Exercise details: Retype each line of the listing. Do not alter anything.

Available data:
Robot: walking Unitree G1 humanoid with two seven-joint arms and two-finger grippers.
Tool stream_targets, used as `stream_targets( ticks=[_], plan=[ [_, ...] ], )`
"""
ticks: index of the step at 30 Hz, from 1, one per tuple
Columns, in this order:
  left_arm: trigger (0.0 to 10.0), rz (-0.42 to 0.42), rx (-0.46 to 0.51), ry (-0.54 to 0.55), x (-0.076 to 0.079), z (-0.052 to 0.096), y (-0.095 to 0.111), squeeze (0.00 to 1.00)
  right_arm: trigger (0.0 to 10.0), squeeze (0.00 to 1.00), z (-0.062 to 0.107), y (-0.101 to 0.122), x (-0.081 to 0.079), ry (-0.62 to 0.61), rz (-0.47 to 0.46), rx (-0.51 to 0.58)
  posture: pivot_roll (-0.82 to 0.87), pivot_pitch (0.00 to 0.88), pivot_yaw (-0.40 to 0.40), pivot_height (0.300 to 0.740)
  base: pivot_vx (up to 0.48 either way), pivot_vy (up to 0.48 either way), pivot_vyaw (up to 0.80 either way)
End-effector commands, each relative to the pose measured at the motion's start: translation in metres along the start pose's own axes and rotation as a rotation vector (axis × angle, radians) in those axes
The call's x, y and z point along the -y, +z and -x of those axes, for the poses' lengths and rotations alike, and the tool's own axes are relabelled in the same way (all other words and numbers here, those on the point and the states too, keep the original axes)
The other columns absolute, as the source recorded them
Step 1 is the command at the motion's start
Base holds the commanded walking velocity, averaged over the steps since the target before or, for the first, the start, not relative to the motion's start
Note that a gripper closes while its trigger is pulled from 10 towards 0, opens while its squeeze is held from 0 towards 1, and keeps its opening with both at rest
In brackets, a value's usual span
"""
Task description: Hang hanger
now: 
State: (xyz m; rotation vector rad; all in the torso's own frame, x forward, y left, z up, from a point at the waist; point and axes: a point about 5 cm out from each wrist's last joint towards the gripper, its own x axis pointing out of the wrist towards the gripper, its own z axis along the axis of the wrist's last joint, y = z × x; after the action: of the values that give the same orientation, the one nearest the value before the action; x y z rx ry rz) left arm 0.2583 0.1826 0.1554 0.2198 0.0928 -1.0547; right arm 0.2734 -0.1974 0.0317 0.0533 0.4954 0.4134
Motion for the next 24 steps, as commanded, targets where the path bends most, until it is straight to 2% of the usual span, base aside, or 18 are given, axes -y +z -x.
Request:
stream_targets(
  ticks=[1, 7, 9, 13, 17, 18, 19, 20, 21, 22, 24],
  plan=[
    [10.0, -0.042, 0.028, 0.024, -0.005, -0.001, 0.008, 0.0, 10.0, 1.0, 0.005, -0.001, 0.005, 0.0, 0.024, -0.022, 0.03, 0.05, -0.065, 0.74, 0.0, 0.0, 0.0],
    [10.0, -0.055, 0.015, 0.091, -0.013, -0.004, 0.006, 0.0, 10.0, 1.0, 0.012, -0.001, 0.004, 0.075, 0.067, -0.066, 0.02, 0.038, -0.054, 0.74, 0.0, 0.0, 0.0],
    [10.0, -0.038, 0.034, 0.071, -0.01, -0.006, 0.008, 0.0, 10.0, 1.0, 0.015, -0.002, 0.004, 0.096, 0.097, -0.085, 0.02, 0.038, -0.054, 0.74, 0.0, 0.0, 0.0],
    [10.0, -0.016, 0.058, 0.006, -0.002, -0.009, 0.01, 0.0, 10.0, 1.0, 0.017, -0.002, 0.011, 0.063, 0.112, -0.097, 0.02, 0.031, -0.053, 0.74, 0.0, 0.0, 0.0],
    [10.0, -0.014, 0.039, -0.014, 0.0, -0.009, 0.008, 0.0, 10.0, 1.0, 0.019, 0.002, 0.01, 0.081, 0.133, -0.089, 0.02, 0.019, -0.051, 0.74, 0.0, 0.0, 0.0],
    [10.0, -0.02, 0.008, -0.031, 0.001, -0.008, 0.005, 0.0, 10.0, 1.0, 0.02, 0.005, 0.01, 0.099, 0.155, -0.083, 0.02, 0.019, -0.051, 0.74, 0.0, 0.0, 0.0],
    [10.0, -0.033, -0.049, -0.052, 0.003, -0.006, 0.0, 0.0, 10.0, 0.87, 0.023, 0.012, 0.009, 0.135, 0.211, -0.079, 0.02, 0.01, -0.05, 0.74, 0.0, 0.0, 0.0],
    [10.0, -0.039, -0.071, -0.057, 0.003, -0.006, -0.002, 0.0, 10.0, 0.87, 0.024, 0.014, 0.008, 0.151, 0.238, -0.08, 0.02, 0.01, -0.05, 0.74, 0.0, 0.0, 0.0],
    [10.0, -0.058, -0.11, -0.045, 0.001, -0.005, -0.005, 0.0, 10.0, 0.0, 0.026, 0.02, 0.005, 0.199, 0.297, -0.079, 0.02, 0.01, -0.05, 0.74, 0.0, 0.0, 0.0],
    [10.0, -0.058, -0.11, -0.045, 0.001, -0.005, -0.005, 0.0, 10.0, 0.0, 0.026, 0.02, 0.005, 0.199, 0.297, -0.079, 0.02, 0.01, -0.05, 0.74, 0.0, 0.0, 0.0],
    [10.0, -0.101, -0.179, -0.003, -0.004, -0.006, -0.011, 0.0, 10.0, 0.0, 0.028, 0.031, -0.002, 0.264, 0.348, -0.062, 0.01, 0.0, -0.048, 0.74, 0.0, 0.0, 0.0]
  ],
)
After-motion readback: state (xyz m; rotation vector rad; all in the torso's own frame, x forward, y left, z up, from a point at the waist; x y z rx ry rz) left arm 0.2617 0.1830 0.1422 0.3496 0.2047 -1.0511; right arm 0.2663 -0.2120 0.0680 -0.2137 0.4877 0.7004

Task response:
Robot: walking Unitree G1 humanoid with two seven-joint arms and two-finger grippers.
Tool stream_targets, used as `stream_targets( ticks=[_], plan=[ [_, ...] ], )`
"""
ticks: index of the step at 30 Hz, from 1, one per tuple
Columns, in this order:
  left_arm: trigger (0.0 to 10.0), rz (-0.42 to 0.42), rx (-0.46 to 0.51), ry (-0.54 to 0.55), x (-0.076 to 0.079), z (-0.052 to 0.096), y (-0.095 to 0.111), squeeze (0.00 to 1.00)
  right_arm: trigger (0.0 to 10.0), squeeze (0.00 to 1.00), z (-0.062 to 0.107), y (-0.101 to 0.122), x (-0.081 to 0.079), ry (-0.62 to 0.61), rz (-0.47 to 0.46), rx (-0.51 to 0.58)
  posture: pivot_roll (-0.82 to 0.87), pivot_pitch (0.00 to 0.88), pivot_yaw (-0.40 to 0.40), pivot_height (0.300 to 0.740)
  base: pivot_vx (up to 0.48 either way), pivot_vy (up to 0.48 either way), pivot_vyaw (up to 0.80 either way)
End-effector commands, each relative to the pose measured at the motion's start: translation in metres along the start pose's own axes and rotation as a rotation vector (axis × angle, radians) in those axes
The call's x, y and z point along the -y, +z and -x of those axes, for the poses' lengths and rotations alike, and the tool's own axes are relabelled in the same way (all other words and numbers here, those on the point and the states too, keep the original axes)
The other columns absolute, as the source recorded them
Step 1 is the command at the motion's start
Base holds the commanded walking velocity, averaged over the steps since the target before or, for the first, the start, not relative to the motion's start
Note that a gripper closes while its trigger is pulled from 10 towards 0, opens while its squeeze is held from 0 towards 1, and keeps its opening with both at rest
In brackets, a value's usual span
"""
Task description: Hang hanger
now: 
State: (xyz m; rotation vector rad; all in the torso's own frame, x forward, y left, z up, from a point at the waist; point and axes: a point about 5 cm out from each wrist's last joint towards the gripper, its own x axis pointing out of the wrist towards the gripper, its own z axis along the axis of the wrist's last joint, y = z × x; after the action: of the values that give the same orientation, the one nearest the value before the action; x y z rx ry rz) left arm 0.2583 0.1826 0.1554 0.2198 0.0928 -1.0547; right arm 0.2734 -0.1974 0.0317 0.0533 0.4954 0.4134
Motion for the next 24 steps, as commanded, targets where the path bends most, until it is straight to 2% of the usual span, base aside, or 18 are given, axes -y +z -x.
Request:
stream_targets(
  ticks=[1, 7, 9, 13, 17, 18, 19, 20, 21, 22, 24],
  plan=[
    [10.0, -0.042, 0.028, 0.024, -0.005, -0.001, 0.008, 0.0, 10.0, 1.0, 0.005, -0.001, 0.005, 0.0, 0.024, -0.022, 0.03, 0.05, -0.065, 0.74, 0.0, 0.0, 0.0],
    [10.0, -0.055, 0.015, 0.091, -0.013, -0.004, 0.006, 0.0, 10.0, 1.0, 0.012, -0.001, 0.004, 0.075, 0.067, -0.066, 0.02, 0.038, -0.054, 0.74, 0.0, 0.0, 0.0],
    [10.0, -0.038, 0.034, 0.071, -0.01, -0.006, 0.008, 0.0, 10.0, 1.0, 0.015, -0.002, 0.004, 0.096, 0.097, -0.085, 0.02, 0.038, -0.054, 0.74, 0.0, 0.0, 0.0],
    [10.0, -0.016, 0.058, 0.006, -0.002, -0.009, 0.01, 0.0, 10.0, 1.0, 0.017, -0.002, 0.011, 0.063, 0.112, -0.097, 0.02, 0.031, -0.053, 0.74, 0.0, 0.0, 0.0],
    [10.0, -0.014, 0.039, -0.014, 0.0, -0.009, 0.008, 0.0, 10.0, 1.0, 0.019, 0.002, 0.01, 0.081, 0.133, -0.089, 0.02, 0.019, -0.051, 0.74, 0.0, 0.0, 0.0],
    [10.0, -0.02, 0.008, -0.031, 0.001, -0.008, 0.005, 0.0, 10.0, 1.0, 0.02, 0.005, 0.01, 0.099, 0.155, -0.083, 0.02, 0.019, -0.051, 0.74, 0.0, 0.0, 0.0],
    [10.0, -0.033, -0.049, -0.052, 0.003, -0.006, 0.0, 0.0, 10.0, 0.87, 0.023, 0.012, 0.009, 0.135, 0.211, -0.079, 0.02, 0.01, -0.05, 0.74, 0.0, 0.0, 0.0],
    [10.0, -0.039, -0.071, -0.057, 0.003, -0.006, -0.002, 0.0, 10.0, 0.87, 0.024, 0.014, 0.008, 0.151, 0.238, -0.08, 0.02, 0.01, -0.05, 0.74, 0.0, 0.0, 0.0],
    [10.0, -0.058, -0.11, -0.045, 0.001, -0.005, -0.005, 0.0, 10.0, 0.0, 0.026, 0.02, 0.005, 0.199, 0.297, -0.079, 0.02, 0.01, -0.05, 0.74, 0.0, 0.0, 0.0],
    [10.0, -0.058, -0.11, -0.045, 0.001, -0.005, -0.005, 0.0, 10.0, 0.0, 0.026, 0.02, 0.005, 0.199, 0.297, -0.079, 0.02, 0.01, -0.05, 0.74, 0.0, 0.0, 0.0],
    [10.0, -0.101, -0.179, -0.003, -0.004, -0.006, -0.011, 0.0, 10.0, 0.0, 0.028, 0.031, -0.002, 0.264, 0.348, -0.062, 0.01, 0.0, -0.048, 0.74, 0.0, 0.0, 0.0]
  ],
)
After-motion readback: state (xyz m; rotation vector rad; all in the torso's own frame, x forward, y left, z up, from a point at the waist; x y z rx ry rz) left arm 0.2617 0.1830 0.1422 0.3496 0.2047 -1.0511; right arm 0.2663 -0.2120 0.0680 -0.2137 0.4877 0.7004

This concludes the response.